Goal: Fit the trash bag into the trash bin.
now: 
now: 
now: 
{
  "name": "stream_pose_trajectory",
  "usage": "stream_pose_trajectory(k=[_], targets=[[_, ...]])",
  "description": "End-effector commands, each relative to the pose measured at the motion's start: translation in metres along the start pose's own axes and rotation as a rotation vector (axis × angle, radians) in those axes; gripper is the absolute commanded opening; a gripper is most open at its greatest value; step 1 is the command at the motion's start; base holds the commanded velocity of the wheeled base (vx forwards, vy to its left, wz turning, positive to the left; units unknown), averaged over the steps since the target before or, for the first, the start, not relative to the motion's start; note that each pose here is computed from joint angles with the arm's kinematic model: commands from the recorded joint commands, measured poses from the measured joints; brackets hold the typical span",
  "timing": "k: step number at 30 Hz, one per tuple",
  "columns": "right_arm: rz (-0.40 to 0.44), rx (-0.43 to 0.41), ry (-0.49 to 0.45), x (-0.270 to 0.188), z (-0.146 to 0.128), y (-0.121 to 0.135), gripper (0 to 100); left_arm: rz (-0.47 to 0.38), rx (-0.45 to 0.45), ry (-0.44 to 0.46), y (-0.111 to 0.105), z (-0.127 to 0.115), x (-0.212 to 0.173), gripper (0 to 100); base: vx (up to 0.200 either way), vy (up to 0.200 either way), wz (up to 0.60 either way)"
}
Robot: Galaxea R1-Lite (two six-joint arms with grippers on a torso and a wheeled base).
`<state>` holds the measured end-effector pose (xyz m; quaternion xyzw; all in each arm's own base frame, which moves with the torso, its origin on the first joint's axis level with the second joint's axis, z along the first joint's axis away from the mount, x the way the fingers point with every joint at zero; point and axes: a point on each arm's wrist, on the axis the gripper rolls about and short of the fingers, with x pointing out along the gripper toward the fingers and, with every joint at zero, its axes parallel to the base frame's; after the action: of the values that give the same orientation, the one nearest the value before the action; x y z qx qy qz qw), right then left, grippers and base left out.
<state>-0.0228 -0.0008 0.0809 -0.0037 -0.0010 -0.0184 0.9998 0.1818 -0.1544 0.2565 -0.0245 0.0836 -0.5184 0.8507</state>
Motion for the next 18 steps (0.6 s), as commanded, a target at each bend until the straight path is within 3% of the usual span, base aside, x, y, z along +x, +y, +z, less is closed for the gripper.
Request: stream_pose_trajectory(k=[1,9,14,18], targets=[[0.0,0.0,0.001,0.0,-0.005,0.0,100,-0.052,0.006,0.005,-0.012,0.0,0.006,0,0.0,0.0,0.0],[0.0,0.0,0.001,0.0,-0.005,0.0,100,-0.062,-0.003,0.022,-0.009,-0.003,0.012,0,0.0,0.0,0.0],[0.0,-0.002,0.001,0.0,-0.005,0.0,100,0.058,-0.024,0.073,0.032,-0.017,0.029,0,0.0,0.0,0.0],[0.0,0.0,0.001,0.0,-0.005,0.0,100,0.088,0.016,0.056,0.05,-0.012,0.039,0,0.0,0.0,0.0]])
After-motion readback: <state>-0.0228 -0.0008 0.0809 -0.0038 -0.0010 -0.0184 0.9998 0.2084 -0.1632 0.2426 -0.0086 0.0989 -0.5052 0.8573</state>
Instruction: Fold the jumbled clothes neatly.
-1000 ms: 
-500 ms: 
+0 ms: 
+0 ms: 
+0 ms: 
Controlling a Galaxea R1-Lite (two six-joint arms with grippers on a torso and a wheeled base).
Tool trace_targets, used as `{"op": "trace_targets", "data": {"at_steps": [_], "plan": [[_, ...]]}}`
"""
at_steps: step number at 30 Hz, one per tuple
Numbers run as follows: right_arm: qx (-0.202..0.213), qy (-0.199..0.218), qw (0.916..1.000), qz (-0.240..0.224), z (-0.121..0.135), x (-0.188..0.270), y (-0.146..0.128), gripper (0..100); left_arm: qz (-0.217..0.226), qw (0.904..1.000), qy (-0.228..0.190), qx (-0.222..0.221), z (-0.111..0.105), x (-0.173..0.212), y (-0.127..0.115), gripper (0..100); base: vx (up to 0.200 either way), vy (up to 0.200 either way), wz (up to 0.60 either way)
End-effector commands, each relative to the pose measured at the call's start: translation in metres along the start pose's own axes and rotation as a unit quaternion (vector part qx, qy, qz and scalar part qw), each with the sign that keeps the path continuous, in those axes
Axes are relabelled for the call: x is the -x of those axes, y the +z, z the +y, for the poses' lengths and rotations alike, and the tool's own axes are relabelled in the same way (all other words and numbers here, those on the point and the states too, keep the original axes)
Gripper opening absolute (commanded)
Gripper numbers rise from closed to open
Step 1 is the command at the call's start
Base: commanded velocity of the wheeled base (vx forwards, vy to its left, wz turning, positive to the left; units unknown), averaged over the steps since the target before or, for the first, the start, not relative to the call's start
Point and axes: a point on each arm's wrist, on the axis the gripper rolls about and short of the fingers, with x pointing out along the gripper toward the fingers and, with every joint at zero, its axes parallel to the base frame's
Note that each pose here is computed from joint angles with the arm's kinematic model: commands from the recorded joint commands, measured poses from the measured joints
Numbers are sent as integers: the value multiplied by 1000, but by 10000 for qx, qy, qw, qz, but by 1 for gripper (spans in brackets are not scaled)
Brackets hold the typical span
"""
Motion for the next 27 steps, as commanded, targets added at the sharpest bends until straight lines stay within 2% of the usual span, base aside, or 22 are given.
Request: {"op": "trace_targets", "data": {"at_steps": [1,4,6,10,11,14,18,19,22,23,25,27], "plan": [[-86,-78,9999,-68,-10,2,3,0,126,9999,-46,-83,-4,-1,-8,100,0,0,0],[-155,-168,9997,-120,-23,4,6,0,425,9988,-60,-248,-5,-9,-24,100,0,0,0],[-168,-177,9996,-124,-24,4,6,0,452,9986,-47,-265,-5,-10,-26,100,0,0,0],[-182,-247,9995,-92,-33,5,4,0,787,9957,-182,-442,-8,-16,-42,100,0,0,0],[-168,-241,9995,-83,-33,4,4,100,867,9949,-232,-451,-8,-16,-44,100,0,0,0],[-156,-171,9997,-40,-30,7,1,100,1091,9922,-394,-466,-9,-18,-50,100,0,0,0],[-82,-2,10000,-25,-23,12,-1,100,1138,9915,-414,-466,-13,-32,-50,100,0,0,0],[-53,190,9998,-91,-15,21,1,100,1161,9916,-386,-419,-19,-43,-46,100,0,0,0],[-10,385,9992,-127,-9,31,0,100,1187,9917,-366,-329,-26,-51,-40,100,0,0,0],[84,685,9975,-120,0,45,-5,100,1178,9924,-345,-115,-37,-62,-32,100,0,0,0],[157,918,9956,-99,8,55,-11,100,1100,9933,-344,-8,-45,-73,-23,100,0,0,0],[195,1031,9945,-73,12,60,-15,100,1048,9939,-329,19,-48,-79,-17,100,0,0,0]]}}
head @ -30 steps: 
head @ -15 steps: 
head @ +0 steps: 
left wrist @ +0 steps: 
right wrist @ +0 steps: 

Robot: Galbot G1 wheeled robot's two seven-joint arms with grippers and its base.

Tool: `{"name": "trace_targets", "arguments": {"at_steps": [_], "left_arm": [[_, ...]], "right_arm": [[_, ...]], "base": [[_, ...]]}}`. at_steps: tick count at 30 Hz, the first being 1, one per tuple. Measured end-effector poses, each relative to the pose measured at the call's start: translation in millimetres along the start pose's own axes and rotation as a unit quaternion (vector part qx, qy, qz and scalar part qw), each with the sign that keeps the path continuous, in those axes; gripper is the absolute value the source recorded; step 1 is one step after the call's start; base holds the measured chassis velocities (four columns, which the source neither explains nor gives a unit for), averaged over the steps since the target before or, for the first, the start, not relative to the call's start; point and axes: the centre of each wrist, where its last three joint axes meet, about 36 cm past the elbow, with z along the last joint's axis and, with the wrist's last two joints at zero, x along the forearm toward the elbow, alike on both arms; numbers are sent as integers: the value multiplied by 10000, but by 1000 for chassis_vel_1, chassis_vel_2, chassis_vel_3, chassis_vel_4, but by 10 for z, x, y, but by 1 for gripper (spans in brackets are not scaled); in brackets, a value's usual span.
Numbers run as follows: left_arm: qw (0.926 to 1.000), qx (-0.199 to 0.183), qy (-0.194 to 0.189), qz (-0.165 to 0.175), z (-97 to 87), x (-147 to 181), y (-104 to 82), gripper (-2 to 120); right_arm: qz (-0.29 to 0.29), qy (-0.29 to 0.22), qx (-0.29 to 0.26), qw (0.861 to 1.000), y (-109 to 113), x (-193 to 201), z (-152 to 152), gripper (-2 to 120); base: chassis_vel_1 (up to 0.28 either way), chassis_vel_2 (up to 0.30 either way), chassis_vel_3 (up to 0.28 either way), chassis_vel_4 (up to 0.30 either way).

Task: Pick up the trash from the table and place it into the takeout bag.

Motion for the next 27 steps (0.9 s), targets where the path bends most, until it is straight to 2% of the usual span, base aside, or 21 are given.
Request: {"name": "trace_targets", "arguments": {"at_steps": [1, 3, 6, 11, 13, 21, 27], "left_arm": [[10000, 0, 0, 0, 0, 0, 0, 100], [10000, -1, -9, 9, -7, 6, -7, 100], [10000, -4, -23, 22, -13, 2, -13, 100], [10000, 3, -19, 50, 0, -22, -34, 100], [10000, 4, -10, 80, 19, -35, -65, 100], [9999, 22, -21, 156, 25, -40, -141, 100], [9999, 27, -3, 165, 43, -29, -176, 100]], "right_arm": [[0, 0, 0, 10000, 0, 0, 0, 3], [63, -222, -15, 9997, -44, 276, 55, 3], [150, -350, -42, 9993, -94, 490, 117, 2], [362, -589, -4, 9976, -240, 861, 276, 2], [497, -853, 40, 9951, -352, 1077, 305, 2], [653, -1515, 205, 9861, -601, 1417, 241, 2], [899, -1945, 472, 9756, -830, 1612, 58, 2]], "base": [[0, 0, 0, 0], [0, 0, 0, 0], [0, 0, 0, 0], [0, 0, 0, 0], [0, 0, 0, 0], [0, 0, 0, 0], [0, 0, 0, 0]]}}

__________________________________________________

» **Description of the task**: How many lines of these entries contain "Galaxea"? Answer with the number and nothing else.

» **Task result**: 2